<AWT Dev> 4808793: Allow initiation of drags without local data
damjan.jov at gmail.com
Wed Dec 2 07:28:44 PST 2009
Is anybody working on this bug (http://bugs.sun.com/view_bug.do?bug_id=4808793)?
If not I'd like to have a go at it. My idea is described below.
java.awt.datatransfer.DataFlavor.javaFileListFlavor has drop target
pull semantics, with the drop target being responsible for the
operation on the files. It needs the files to already exist. It's
essentially a "take these files and use them" action. For example, if
you drag files into a Java SVN client, the SVN client could check them
in. These semantics work when the drop target is not the local
But these semantics are exactly the opposite of what's needed when the
files in the drag source are not actual files from the local
filesystem - for example they are files in an FTP server or even
virtual files that don't exist yet. For this we need drag source push
semantics, with the drop target either telling the drag source where
to save the files, or using some sort of protocol to move the file
contents from the drag source to wherever they are to be saved or
Windows, X11 and MacOS all support this latter option, and while it is
a less commonly used file drag scenario, some important applications
require it (eg. Microsoft Outlook) and others support it among other
possible formats (eg. Windows Explorer, GIMP, File Roller). The bug
has been open since early 2003 and has 60 votes; the drag from
Microsoft Outlook to Java bug
(http://bugs.sun.com/view_bug.do?bug_id=6242241) which relies on this
bug has another 20 votes.
Windows has the CFSTR_FILEDESCRIPTOR/CFSTR_FILECONTENTS formats for
this. Basically files are presented using their contents, in the form
of IStream, IStorage or HGLOBAL, with additional data describing the
file name and properties
OS X has "promise data flavors"
The drag source supplies a promise instead of data, and a callback
that's invoked to supply the data. When the callback is called, it can
get a URL where the files should be saved.

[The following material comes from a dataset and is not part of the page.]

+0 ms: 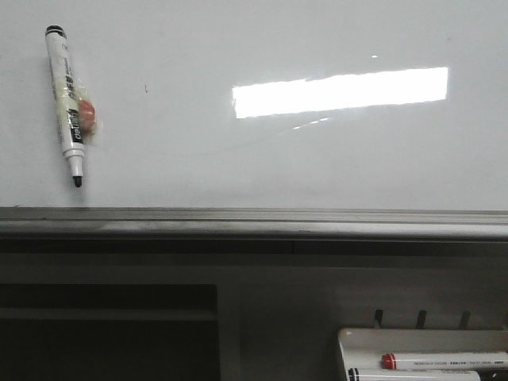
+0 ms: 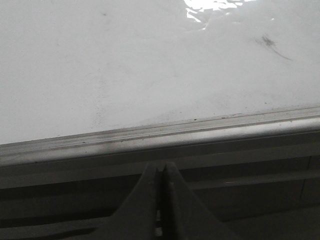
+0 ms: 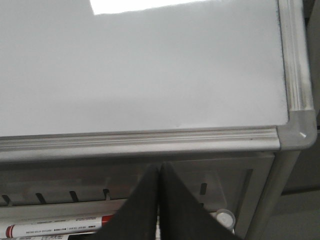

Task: Write number 2 on whiteboard

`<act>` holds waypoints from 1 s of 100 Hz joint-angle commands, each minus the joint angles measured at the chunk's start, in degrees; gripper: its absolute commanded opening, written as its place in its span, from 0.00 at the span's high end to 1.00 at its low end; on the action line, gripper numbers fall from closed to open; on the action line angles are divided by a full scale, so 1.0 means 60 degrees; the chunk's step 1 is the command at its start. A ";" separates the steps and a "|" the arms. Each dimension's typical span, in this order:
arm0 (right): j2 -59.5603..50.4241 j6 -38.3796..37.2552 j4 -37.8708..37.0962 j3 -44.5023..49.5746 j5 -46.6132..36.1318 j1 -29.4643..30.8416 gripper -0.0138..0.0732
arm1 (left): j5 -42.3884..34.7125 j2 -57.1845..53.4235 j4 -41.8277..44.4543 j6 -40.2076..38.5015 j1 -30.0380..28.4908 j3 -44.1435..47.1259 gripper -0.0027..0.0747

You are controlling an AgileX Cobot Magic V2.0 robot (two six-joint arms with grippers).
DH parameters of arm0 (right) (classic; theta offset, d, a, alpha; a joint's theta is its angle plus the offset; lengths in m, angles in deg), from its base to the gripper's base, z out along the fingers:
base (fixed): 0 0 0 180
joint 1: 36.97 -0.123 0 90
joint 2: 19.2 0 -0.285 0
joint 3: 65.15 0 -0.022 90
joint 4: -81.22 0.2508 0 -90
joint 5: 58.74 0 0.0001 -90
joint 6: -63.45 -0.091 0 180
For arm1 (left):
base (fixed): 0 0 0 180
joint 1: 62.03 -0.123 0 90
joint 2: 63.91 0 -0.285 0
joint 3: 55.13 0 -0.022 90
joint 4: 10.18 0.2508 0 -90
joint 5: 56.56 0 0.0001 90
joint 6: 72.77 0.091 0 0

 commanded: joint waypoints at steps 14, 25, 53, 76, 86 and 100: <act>-0.0193 0.0002 -0.0051 0.0242 -0.0117 0.0059 0.90 | -0.0487 -0.0256 -0.0008 -0.0027 -0.0026 0.0101 0.99; -0.0193 0.0002 -0.0051 0.0242 -0.0117 0.0059 0.90 | -0.0487 -0.0256 -0.0008 -0.0027 -0.0026 0.0101 0.99; -0.0193 0.0002 -0.0051 0.0242 -0.0117 0.0059 0.90 | -0.0753 -0.0256 0.0131 -0.0027 -0.0026 0.0101 0.99; -0.0193 0.0002 -0.0051 0.0242 -0.0117 0.0059 0.90 | -0.2153 -0.0256 0.0131 -0.0027 -0.0010 0.0101 0.99; -0.0193 0.0002 -0.0051 0.0242 -0.0503 0.0059 0.90 | -0.2908 -0.0256 0.0131 -0.0044 -0.0010 0.0101 0.99; -0.0193 0.0002 -0.0051 0.0242 -0.2278 0.0059 0.90 | -0.3357 -0.0256 0.0181 -0.0044 -0.0026 0.0101 0.99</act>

X11 has the X direct save protocol
(http://www.freedesktop.org/wiki/Specifications/XDS), which seems to
be a mixture of the Windows and OS X ways. The emphasis in the
protocol is on saving a file, rather than transferring a list of
files. First the drop target gives the drag source a URL where to save
the file(s), just like OS X would. If the drag source cannot access
that URL or doesn't have permission, it reports this to the drop
target, and the drop target then falls back to requesting the file
contents as application/octet-stream - similar to the Windows way, but
it only works for one file.
Obviously there are big differences on these platforms that AWT has to
unify. Here is a proposal of how.
We add a new DataFlavor, called FileDropReferralFlavor. When the drop
target asks for this flavor, it gets back an object called
FileDropReferral, and must call a "public void setFileDropLocation(URL
location)" method to tell the drag source where it should save the
files. The file transfer proceeds asynchronously, and potentially
within the JVM (ie. the application shouldn't exit if it has
outstanding transfers). After the transfer is complete, some event to
that effect is sent to the drop application's EDT, maybe to a listener
registered with the FileDropReferral.
The drag source uses a different DataFlavor to provide its files as
streams, say AsyncFileStreamsFlavor. After the drop it provides an
enumeration that can be used to lazy open InputStream objects, and
some kind of header at least naming each stream.
On all platforms, when Java is the drag source it spawns a separate
thread where possible, and writes the streams into the drop target or
URL. When Java is the drop target, on Windows, it spawns a separate
thread where possible and reads in the streams and saves them to the
target URL that the drop target set, while on X11 and MacOS it just
provides the target URL to the drag source and lets the drag source do
These interfaces are unintuitive, asymmetric and ugly. But then again
desktops in different operating systems have given file transfers
little real thought so there isn't much better we can do now, and it's
still vastly uglier to do these in native code (using COM or low-level
X11 - yuck!) than in Java. Also this is an advanced DataFlavor, which
should be used by a minority of applications, and only in special
cases where javaFileListFlavor doesn't fit.
Finally, GTK+ still doesn't even have an API for this, SWT is
struggling and only works on Windows, and even Microsoft's .NET
doesn't support this
(http://www.pcreview.co.uk/forums/thread-1854594.php) so this is a
real opportunity for Java+AWT/Swing to be a shining example and lead
Any thoughts before I start hacking?